Sodium Hydrosulphide Alleviates Remote Lung Injury Following Limb Traumatic Injury in Rats

Hydrogen sulphide (H(2)S) was found to attenuate ventilator or oleic acid induced lung injury. The aim of this study was to explore the effects of exogenous H(2)S donor, sodium Hydrosulphide (NaHS), on lung injury following blast limb trauma and the underlying mechanisms. For in vitro experiments, pulmonary micro-vessel endothelial cells (PMVECs) were cultured and treated with NaHS or vehicle in the presence of TNF-α. For in vivo, blast limb traumatic rats, induced by using chartaceous electricity detonators, were randomly treated with NaHS, cystathionine gamma-lyase inhibitor (PAG) or vehicle. In vitro, NaHS (100 µM) treatment increased PMVECs viability and decreased LDH release into culture media after tumor necrosis factor (TNF) α challenge. In addition, NaHS treatment prevented the increase of nitric oxide, Intercellular Adhesion Molecule 1(ICAM-1) and interleukin (IL)-6 production and inducible nitric oxide synthase activation induced by TNF-α. Knock-down of NF-E2-Related Factor 2 (Nrf2) partially abolished the protective effect of NaHS. In vivo, NaHS treatment significantly alleviated lung injury following blast limb trauma, demonstrated by a decreased histopathological score and lung water content.

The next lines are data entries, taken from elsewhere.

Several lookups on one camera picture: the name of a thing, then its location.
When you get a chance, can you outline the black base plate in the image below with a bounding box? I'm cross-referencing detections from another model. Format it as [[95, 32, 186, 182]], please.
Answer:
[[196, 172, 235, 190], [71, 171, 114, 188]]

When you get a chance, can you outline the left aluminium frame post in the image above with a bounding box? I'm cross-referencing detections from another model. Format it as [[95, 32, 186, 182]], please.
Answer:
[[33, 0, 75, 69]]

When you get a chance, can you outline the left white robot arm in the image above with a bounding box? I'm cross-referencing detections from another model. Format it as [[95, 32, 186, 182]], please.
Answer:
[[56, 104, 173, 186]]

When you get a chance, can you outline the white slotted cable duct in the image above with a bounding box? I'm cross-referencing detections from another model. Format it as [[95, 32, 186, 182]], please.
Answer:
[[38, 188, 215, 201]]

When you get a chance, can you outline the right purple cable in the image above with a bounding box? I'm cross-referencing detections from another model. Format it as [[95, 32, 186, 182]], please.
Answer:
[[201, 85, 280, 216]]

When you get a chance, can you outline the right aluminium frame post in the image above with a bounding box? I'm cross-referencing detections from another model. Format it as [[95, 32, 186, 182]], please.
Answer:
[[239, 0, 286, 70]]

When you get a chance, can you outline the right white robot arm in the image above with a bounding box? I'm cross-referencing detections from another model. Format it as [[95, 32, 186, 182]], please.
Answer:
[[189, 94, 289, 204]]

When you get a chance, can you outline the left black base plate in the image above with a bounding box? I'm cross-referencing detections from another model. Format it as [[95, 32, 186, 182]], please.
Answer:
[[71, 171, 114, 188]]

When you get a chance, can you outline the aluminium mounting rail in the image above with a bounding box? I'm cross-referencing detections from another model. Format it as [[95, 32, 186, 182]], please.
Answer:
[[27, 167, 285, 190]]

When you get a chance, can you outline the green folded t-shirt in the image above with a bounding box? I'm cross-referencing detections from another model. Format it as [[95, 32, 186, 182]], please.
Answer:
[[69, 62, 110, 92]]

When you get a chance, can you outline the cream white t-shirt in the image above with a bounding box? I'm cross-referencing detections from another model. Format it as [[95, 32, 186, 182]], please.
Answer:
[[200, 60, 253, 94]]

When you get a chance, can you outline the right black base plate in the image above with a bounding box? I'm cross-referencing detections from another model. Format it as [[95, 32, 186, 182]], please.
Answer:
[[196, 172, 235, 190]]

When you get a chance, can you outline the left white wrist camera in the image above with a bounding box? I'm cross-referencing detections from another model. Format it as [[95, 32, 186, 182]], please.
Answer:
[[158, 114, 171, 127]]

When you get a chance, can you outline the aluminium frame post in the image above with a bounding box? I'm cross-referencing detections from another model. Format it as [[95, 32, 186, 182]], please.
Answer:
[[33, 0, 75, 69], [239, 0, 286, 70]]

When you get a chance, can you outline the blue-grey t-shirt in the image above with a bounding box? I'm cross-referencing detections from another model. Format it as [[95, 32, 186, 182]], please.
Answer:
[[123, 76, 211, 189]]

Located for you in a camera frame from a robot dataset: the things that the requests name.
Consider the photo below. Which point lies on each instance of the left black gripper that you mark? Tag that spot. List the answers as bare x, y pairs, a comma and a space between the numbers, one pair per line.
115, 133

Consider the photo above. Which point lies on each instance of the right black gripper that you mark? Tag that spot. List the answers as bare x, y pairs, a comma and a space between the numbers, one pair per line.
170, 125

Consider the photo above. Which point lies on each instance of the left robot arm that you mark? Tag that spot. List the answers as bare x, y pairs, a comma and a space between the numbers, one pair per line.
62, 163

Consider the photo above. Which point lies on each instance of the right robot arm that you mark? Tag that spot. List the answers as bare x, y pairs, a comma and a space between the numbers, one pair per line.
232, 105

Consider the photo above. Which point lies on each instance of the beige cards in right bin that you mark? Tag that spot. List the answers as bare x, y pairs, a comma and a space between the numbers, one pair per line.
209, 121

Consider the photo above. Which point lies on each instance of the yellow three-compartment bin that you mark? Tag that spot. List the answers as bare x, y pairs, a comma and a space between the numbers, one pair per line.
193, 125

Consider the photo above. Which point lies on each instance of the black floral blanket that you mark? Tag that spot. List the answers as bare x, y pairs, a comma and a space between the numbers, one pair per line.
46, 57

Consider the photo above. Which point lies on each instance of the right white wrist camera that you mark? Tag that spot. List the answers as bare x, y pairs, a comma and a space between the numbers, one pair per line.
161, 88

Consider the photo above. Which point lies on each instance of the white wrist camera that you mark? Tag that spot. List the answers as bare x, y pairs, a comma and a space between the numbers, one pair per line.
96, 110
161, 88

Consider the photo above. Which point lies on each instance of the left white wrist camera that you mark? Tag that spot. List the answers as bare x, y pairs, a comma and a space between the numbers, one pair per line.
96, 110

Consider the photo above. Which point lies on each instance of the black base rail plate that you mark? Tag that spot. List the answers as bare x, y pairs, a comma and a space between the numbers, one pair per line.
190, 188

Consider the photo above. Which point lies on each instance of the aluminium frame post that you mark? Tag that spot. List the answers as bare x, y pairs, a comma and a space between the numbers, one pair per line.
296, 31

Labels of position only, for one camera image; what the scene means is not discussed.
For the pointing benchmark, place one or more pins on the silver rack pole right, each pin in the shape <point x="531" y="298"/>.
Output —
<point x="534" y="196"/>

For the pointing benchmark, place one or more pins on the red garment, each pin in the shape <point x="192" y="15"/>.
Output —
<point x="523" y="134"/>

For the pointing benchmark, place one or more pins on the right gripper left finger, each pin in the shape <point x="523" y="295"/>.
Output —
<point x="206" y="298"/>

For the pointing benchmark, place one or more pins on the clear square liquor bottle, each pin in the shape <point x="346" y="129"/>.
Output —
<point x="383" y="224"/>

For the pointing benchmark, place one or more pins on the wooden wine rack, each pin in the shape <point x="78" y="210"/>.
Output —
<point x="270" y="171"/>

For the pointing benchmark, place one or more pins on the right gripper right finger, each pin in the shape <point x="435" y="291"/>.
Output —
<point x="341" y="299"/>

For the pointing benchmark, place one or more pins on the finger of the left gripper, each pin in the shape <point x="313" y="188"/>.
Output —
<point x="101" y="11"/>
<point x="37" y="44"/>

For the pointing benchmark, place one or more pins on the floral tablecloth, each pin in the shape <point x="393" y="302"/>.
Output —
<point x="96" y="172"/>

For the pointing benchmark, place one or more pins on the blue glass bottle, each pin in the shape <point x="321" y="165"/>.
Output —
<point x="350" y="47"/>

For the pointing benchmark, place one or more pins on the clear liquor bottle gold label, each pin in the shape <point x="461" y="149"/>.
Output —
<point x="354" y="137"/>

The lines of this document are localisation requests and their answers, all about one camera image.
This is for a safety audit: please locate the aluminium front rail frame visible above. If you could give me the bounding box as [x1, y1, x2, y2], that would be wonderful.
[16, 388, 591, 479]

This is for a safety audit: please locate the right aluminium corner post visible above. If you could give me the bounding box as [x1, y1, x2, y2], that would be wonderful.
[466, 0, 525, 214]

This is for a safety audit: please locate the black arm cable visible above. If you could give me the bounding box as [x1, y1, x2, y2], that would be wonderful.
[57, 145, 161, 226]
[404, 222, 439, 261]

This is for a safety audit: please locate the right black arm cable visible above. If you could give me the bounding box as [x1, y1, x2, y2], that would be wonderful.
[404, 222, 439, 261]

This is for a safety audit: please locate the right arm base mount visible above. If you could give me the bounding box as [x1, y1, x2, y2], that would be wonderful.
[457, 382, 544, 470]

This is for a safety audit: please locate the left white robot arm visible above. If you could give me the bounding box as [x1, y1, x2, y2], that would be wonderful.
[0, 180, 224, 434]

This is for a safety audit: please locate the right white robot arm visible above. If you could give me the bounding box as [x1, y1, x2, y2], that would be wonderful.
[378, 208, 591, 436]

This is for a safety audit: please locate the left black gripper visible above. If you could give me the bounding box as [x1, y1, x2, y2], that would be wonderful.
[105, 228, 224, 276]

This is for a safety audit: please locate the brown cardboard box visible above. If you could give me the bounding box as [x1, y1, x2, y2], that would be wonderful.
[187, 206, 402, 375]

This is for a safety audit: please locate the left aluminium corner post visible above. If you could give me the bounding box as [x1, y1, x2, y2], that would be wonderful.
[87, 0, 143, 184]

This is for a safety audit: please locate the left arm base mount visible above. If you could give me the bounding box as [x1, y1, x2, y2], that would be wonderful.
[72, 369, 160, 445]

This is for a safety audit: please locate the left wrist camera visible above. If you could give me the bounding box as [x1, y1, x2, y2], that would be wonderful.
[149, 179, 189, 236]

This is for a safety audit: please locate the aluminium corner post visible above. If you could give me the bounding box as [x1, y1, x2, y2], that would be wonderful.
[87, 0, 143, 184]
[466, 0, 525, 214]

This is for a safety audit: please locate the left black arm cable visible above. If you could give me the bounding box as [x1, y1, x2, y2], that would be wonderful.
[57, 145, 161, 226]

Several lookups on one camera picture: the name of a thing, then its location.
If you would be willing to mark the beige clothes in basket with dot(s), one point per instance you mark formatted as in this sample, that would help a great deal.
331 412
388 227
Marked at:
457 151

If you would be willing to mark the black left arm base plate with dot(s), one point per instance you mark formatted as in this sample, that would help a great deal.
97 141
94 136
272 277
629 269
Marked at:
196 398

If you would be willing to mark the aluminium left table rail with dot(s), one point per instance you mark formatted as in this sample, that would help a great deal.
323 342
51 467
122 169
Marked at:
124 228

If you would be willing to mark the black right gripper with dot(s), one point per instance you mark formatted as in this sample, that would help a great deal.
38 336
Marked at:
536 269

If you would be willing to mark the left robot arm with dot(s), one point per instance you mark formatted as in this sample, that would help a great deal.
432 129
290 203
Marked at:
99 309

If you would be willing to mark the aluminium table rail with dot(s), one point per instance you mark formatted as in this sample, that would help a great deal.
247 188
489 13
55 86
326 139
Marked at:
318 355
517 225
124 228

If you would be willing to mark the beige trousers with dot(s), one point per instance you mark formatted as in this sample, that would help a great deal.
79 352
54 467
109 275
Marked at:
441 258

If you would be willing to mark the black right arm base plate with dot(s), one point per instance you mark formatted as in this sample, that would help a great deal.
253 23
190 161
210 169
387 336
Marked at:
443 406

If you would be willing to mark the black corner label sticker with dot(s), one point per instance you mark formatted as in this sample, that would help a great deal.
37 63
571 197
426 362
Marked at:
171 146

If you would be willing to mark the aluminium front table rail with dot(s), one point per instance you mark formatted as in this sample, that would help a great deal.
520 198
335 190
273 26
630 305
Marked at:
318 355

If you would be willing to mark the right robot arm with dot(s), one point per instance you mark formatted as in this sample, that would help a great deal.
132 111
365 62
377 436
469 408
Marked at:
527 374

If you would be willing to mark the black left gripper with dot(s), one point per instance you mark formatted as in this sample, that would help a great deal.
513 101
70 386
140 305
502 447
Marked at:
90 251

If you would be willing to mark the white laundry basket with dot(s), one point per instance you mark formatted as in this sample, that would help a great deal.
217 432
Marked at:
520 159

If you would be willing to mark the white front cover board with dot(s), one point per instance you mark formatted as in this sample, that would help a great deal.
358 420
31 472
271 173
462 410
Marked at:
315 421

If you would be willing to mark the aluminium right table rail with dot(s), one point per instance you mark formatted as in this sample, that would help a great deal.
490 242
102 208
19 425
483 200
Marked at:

Furthermore, NaHS treatment reversed the decrease of H(2)S concentration in plasma, prevented the increase of TNF-α, IL-6, malondialdehyde and myeloperoxidase, increased the Nrf2 downstream effector glutathione in both plasma and lungs, and reversed the decrease of superoxide dismutase in both plasma and lungs induced by blast limb trauma. Our data indicated that NaHS protects against lung injury following blast limb trauma which is likely associated with suppression of the inflammatory and oxidative response and activation of Nrf2 cellular signal.